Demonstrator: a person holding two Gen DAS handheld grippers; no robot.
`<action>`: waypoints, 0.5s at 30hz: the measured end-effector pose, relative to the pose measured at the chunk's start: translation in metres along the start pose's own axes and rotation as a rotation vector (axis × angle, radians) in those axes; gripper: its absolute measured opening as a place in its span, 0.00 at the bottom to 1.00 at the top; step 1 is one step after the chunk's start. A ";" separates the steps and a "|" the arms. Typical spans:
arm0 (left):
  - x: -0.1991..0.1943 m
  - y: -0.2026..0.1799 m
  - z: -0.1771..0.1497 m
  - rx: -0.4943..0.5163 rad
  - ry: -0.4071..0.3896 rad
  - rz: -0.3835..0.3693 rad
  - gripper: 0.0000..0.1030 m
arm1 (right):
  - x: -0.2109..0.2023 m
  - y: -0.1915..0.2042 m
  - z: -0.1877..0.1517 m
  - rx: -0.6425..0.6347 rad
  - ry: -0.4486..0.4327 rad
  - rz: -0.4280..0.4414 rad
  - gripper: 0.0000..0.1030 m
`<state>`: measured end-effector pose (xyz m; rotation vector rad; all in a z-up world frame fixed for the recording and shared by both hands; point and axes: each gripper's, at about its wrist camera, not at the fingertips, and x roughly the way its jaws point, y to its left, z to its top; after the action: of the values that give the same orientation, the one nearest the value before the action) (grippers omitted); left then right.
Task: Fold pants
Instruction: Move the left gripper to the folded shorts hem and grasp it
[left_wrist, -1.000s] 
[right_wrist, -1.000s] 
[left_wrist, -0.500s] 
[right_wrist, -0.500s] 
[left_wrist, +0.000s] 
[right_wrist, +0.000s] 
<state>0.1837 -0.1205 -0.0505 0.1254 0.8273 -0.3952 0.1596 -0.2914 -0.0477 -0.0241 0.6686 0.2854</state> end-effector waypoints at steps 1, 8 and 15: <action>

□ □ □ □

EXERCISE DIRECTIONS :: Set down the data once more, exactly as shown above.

SOLUTION TO THIS EXERCISE ::
Demonstrator: a person holding two Gen DAS handheld grippers; no robot.
`<action>`: waypoints, 0.5s at 30hz: the measured end-effector pose, relative to the pose measured at the chunk's start: translation in metres along the start pose's own axes and rotation as a rotation vector (axis × angle, radians) in those axes; gripper: its absolute measured opening as a place in its span, 0.00 at the bottom to 1.00 at the top; step 1 is one step after the chunk's start. A ";" separates the steps and a "|" the arms. Typical spans:
arm0 (left):
  - x: -0.1991..0.1943 m
  - y: -0.2026..0.1799 m
  - z: -0.1771..0.1497 m
  - rx: -0.4943..0.5163 rad
  - ry: -0.4071..0.3896 rad
  - rz: -0.3835..0.3693 rad
  - gripper: 0.0000..0.1030 m
arm1 (right):
  - x: -0.2109..0.2023 m
  - y: -0.1915..0.2042 m
  - z: -0.1877..0.1517 m
  - rx: -0.6425..0.6347 rad
  - ry: -0.4486..0.4327 rad
  - rz: -0.4280..0.4414 rad
  - gripper: 0.0000..0.1030 m
`<state>`: measured end-effector pose (xyz m; rotation vector rad; all in a z-up world frame fixed for the recording and shared by both hands; point and axes: each gripper's, at about its wrist camera, not at the fingertips, and x roughly the way its jaws point, y to its left, z to its top; after the action: of the values that give the same orientation, the one nearest the value before the action) (grippers omitted); left then right.
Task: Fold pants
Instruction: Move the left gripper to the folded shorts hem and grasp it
[left_wrist, -1.000s] 
[right_wrist, -1.000s] 
[left_wrist, -0.500s] 
[right_wrist, -0.500s] 
[left_wrist, +0.000s] 
[right_wrist, +0.000s] 
<state>0.1837 -0.1205 -0.0505 0.1254 0.8273 -0.3952 0.1596 -0.2914 -0.0477 -0.0241 0.6686 0.2854</state> end-effector waypoints at steps 1, 8 and 15: <action>

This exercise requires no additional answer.